- _TASK BRIEF_
Can you write out every line from the start of the records below through the line containing "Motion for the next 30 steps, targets", leaving out any pictures?

- _RECORDS FOR THIS TASK_
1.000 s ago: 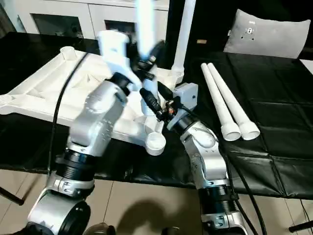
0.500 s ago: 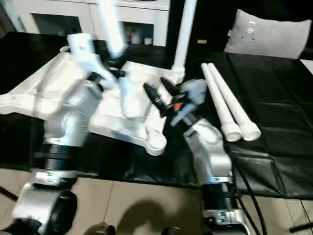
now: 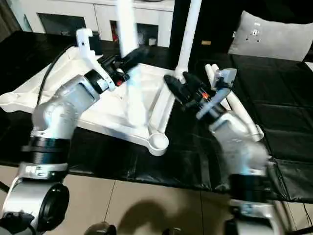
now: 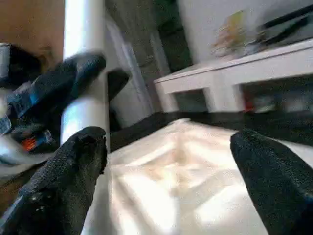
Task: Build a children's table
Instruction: Pick table leg
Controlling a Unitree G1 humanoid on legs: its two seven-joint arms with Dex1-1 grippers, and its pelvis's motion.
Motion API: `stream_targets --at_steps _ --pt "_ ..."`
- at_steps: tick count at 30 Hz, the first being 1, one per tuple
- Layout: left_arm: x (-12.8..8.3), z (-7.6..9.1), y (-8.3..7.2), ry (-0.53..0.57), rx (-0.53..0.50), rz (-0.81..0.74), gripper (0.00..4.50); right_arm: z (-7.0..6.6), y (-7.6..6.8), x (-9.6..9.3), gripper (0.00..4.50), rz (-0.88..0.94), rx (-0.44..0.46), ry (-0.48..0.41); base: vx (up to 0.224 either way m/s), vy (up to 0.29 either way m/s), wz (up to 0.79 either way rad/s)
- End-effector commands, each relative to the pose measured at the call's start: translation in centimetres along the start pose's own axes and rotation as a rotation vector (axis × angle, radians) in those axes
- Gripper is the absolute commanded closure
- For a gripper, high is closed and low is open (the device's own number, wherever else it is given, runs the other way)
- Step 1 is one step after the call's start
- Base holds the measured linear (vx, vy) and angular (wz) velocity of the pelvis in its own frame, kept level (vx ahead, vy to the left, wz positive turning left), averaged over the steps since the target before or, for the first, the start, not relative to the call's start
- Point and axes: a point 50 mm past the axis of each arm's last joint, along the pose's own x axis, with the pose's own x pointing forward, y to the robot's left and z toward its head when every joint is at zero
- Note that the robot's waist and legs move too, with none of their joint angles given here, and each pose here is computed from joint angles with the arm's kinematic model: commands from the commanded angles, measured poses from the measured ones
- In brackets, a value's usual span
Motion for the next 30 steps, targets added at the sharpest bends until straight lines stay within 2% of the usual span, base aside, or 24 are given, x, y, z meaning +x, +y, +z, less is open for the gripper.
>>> stream_targets --at_steps 1,5,9,13,16,21,25,30 --pt "0.3 1.7 -1.9 -0.039 -0.021 -0.164 2.65 0.5 1.2 0.2 0.00 0.120 0.012 0.043 0.000 0.000 0.00" --pt "-0.1 2.3 -3.3 -0.050 -0.047 -0.314 2.65 0.7 2.2 -0.3 0.00 0.237 0.050 0.084 0.000 0.000 0.00" --pt "-0.2 2.4 -4.0 -0.033 -0.040 -0.393 2.65 1.0 2.9 -0.5 0.00 0.331 0.070 0.115 0.000 0.000 0.00" --pt "-0.3 2.0 -4.9 0.021 -0.025 -0.481 2.65 0.9 3.8 -0.5 0.00 0.430 0.068 0.176 0.000 0.000 0.00" --pt "-0.3 1.0 -5.6 0.100 0.011 -0.547 2.65 0.8 4.4 -0.2 0.00 0.498 0.063 0.225 0.000 0.000 0.00" --pt "-0.1 0.4 -6.2 0.134 0.041 -0.612 2.65 0.2 4.7 0.0 0.00 0.577 0.029 0.303 0.000 0.000 0.00" --pt "-0.2 0.1 -6.6 0.154 0.051 -0.665 2.65 0.1 5.0 0.1 0.00 0.629 0.015 0.331 0.000 0.000 0.00" --pt "-0.1 -0.2 -6.9 0.165 0.046 -0.693 2.65 0.1 5.3 0.1 0.49 0.696 0.017 0.352 0.000 0.000 0.00"
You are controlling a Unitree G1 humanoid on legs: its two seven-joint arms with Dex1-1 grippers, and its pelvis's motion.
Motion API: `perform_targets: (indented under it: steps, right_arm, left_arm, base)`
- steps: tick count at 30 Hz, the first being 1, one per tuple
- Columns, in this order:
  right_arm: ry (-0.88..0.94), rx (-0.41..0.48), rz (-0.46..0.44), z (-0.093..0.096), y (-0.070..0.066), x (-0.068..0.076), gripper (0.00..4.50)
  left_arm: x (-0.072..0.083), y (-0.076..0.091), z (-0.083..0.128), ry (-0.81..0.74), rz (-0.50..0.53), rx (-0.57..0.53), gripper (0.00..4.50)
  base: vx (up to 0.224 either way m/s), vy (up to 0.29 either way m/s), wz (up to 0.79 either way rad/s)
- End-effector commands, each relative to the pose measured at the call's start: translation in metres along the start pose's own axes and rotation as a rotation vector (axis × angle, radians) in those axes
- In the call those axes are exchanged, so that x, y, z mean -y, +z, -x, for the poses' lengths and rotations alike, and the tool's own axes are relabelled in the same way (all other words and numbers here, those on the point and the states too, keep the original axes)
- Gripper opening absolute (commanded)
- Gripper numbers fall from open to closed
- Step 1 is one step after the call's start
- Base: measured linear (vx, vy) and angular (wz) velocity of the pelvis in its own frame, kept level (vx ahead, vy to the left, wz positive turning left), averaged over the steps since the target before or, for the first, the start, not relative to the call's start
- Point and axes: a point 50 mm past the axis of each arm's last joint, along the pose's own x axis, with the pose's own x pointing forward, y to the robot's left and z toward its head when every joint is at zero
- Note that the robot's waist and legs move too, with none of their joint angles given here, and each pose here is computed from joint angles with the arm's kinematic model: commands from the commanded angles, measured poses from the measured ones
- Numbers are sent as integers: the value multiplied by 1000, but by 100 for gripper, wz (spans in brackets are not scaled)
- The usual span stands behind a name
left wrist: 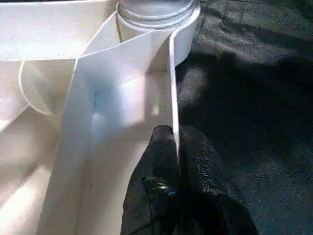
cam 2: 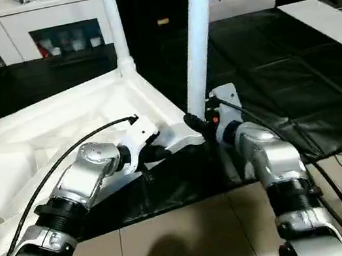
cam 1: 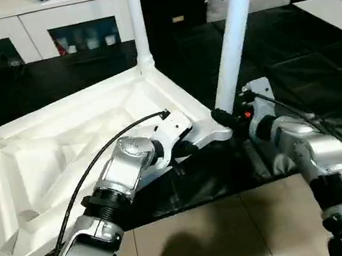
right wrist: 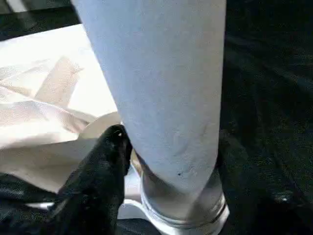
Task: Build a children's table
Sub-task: Rotate leg to tighten
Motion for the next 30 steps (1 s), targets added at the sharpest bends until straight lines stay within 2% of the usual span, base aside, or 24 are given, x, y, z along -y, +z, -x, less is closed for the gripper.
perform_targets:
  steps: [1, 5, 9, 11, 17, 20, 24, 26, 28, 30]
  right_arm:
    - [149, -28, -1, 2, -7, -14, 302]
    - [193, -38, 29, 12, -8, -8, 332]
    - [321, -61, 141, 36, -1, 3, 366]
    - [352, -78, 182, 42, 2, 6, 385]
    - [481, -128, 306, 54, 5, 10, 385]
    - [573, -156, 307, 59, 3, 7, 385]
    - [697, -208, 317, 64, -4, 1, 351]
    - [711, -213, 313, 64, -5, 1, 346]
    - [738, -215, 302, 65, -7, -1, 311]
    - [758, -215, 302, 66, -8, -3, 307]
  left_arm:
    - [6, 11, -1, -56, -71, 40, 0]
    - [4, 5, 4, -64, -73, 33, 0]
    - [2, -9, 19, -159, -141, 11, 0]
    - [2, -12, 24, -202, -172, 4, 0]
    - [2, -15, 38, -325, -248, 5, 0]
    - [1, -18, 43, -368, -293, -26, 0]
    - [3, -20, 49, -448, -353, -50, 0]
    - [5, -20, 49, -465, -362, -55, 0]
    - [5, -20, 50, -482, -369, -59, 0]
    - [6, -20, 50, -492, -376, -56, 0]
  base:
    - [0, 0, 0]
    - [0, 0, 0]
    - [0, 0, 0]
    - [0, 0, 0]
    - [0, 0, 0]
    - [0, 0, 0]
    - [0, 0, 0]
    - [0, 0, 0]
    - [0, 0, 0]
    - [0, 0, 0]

- _ANSWER FOR THE TASK_
1.000 s ago: 
0.500 s ago: 
now: 
now: 
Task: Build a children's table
Instruction: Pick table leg
Controlling a Unitree G1 humanoid on legs: its two seven-joint arms with Dex1-1 grippers, and its pelvis's motion.
Motion API: `stream_targets --at_steps _ --pt "_ ..."`
- at_steps: tick count at 30 Hz, the first being 1, one per tuple
- Layout: left_arm: x (-12.8..8.3), z (-7.6..9.1), y (-8.3..7.2), ry (-0.53..0.57), rx (-0.53..0.50), rz (-0.81..0.74), gripper (0.00..4.50); right_arm: z (-7.0..6.6), y (-7.6..6.8), x (-9.6..9.3), gripper (0.00..4.50), rz (-0.88..0.94), rx (-0.44..0.46), ry (-0.48..0.41); base: vx (up to 0.224 either way m/s), vy (up to 0.29 either way m/s), wz (up to 0.79 either way rad/s)
- End-effector commands, each relative to the pose measured at the call's start: translation in centimetres along the start pose's own axes and rotation as a rotation vector (axis × angle, radians) in those axes
- Gripper is the absolute commanded closure
- For a gripper, high is closed and low is open (the device's own number, wherever else it is given, runs the other way)
- Step 1 is one step after the call's start
- Base holds the measured linear (vx, vy) and angular (wz) velocity of the pelvis in its own frame, kept level (vx ahead, vy to the left, wz positive turning left), averaged over the steps since the target before or, for the first, the start, not relative to the call's start
- Point and axes: a point 50 mm past the axis of each arm's last joint, along the pose's own x axis, with the pose's own x pointing forward, y to the robot's left and z toward its head when every joint is at zero
- Note that the robot's waist and legs move too, with none of their joint angles given here, and each pose here is computed from joint angles with the arm's kinematic model: commands from the commanded angles, measured poses from the measured ones
- In brackets, a value's usual span
Motion for the next 30 steps, targets added at the sharpest bends until straight lines stay within 2% of the usual span, base aside, or 24 are given, x, y, z meaning +x, +y, +z, less is open for the gripper.

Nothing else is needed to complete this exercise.